Work out how many lines in the data below contain the string "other", and reply with that figure alone.
····················
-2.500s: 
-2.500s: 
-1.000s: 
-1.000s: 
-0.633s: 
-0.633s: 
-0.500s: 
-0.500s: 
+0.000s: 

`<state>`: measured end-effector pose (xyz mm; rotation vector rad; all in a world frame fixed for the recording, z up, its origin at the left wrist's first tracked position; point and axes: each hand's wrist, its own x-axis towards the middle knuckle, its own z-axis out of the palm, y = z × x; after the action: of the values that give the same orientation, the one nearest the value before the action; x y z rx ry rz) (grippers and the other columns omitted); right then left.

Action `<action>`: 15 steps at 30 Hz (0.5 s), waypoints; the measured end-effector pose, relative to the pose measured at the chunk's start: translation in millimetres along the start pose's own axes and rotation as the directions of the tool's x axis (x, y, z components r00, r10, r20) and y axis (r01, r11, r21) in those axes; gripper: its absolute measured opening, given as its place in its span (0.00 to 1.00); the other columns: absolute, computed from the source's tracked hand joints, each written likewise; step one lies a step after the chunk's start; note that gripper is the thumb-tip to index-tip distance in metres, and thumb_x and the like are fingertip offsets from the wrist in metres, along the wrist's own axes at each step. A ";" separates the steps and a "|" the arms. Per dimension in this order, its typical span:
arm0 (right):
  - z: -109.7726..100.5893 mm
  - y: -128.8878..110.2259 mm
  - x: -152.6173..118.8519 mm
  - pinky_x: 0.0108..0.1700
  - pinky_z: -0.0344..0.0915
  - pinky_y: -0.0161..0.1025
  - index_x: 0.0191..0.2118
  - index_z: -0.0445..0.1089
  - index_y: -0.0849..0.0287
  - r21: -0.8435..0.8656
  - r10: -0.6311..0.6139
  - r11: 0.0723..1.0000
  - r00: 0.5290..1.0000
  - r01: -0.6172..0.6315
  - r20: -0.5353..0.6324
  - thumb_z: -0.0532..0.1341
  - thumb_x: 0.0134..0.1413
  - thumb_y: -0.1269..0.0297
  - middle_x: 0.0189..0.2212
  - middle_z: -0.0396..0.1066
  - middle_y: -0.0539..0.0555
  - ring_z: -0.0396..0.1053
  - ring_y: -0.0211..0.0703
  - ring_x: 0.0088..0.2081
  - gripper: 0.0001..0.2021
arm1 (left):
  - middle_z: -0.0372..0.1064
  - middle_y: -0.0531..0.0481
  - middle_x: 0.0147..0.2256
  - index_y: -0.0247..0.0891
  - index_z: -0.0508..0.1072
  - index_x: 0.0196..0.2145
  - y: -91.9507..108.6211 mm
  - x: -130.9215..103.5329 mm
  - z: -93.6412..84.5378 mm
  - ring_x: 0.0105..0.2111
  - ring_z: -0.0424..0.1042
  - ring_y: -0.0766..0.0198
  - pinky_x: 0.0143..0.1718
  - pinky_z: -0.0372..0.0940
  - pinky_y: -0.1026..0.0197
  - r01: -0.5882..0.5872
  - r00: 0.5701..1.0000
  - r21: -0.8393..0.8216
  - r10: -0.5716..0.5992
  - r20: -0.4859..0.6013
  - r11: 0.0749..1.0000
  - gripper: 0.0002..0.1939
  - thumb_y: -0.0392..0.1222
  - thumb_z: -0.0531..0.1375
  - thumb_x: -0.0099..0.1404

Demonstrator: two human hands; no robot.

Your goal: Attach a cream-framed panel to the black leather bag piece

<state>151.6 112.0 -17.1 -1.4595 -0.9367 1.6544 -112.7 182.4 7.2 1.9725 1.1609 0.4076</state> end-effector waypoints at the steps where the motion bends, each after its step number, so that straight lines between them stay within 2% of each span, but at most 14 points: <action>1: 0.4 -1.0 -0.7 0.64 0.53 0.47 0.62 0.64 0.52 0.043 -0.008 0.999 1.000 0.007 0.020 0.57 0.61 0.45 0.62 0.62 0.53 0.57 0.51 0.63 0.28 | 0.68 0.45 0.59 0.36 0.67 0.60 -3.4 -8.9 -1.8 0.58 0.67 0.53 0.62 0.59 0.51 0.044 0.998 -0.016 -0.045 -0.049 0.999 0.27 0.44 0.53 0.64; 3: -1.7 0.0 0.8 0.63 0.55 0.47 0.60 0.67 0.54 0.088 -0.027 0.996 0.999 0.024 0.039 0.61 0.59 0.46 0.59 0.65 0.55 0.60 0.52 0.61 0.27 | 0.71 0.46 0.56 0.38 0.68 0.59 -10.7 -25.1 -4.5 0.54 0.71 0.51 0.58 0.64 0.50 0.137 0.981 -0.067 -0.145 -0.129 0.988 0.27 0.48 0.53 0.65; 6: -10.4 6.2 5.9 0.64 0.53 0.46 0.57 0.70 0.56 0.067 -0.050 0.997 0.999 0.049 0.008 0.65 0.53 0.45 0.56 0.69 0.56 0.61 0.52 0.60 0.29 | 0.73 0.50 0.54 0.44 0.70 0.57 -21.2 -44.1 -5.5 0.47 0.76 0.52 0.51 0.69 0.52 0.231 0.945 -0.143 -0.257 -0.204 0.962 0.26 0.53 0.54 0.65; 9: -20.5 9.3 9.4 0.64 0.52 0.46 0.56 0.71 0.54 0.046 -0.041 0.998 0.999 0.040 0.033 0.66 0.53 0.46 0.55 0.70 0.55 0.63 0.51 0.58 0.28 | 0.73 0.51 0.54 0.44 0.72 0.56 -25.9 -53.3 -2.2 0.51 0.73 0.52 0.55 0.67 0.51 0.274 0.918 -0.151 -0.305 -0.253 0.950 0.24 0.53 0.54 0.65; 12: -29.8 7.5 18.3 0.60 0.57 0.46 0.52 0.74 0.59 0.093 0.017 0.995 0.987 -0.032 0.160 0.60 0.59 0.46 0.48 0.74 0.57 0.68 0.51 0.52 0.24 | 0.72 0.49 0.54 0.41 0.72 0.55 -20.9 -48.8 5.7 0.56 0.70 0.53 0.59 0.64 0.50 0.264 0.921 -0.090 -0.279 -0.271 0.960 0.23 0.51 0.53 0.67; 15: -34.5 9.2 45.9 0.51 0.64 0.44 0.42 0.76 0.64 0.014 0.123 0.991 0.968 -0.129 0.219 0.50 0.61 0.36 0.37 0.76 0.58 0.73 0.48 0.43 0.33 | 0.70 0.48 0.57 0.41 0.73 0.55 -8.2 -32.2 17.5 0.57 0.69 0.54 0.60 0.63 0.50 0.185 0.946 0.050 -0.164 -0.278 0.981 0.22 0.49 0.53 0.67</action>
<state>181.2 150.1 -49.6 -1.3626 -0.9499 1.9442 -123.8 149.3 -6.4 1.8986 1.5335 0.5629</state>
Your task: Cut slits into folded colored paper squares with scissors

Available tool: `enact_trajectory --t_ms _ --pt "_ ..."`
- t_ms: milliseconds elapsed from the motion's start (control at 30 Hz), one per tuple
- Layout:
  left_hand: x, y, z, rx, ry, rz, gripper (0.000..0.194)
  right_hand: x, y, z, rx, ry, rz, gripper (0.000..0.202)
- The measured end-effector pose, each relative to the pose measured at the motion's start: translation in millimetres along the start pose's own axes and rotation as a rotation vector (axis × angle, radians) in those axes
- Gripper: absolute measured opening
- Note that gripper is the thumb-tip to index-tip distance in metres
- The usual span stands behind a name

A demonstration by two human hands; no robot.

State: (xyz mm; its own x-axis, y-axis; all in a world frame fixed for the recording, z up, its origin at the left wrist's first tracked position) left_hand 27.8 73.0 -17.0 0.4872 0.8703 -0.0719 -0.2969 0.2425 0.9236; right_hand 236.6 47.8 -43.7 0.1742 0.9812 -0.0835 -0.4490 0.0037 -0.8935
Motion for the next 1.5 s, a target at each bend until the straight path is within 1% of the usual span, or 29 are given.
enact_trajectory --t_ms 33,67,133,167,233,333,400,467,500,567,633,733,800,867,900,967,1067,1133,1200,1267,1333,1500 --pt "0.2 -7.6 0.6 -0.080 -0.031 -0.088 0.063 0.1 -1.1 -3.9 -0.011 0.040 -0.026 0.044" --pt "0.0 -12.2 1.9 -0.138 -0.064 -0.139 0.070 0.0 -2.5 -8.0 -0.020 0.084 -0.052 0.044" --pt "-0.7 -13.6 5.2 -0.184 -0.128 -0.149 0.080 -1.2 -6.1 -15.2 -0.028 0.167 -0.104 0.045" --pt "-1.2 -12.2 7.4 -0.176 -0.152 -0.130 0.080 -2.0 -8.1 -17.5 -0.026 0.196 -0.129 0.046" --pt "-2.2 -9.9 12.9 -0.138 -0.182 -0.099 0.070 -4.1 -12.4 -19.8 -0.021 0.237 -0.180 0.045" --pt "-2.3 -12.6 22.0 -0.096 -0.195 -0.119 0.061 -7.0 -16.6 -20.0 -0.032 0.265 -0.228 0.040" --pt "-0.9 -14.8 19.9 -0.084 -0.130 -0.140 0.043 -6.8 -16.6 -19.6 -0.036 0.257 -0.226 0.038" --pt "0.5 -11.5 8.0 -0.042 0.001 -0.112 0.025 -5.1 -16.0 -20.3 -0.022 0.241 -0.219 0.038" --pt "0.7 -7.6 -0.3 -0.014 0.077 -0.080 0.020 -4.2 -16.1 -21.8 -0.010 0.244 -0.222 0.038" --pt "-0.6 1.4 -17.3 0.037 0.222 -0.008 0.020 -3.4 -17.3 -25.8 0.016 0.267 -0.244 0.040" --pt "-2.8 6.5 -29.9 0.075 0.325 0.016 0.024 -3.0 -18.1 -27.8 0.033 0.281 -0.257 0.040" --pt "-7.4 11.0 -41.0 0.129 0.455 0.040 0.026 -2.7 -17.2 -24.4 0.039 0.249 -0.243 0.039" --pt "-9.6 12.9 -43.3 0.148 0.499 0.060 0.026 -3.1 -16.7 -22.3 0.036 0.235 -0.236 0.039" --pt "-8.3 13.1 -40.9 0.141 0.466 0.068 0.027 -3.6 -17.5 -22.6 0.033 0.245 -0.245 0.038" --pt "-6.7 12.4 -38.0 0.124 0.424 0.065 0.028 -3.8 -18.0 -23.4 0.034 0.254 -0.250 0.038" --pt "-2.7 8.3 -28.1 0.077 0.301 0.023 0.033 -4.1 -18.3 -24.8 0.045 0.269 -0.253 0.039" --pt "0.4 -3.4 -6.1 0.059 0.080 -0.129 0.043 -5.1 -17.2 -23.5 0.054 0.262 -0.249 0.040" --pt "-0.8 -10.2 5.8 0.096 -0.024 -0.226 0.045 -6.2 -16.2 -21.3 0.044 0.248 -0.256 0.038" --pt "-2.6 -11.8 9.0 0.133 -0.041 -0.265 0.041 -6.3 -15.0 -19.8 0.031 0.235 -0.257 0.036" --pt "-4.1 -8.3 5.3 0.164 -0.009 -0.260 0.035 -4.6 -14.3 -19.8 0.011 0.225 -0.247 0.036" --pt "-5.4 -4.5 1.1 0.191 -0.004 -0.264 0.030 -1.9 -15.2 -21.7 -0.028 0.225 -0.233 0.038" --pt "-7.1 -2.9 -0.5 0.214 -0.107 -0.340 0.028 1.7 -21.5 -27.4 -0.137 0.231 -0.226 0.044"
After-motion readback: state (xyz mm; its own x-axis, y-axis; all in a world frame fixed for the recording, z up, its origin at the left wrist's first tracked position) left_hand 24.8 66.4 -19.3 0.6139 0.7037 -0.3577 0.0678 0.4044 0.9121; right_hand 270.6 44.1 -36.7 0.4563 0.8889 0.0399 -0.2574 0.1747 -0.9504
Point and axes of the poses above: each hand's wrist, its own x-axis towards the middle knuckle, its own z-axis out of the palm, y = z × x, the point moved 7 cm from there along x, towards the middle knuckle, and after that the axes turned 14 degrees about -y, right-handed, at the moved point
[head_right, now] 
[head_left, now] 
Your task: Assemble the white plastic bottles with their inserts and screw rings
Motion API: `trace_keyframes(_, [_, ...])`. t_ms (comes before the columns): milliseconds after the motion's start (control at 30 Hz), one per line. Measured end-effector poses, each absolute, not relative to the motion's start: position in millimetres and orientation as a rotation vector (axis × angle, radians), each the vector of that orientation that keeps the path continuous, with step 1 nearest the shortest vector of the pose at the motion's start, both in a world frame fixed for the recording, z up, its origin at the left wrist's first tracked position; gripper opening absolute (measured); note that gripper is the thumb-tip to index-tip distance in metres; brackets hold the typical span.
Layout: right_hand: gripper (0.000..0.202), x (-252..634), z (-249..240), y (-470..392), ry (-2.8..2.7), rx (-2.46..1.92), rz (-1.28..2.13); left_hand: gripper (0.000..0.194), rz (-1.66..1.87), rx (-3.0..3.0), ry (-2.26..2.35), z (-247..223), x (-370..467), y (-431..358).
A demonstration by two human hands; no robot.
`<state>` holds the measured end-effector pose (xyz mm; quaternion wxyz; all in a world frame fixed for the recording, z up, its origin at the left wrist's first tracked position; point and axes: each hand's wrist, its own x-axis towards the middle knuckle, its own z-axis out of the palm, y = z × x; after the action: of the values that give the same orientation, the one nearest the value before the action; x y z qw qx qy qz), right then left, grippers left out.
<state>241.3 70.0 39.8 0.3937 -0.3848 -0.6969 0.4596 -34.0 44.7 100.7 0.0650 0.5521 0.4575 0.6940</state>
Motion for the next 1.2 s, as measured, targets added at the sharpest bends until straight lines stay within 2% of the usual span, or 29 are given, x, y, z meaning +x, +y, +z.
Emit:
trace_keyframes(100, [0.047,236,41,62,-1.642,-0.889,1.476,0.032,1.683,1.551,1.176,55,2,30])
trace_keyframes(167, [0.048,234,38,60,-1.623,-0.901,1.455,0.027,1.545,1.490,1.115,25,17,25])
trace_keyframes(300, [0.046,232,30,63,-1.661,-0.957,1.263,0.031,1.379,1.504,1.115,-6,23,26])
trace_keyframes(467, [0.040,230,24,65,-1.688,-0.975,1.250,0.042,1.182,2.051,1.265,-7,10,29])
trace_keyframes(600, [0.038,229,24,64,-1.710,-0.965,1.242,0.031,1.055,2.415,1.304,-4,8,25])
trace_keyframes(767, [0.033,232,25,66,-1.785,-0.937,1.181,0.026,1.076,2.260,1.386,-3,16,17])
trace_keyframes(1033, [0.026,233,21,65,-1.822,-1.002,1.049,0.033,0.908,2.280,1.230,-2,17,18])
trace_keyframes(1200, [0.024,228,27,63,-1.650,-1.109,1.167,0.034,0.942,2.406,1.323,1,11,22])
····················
→ RESULT FOR THIS TASK: 2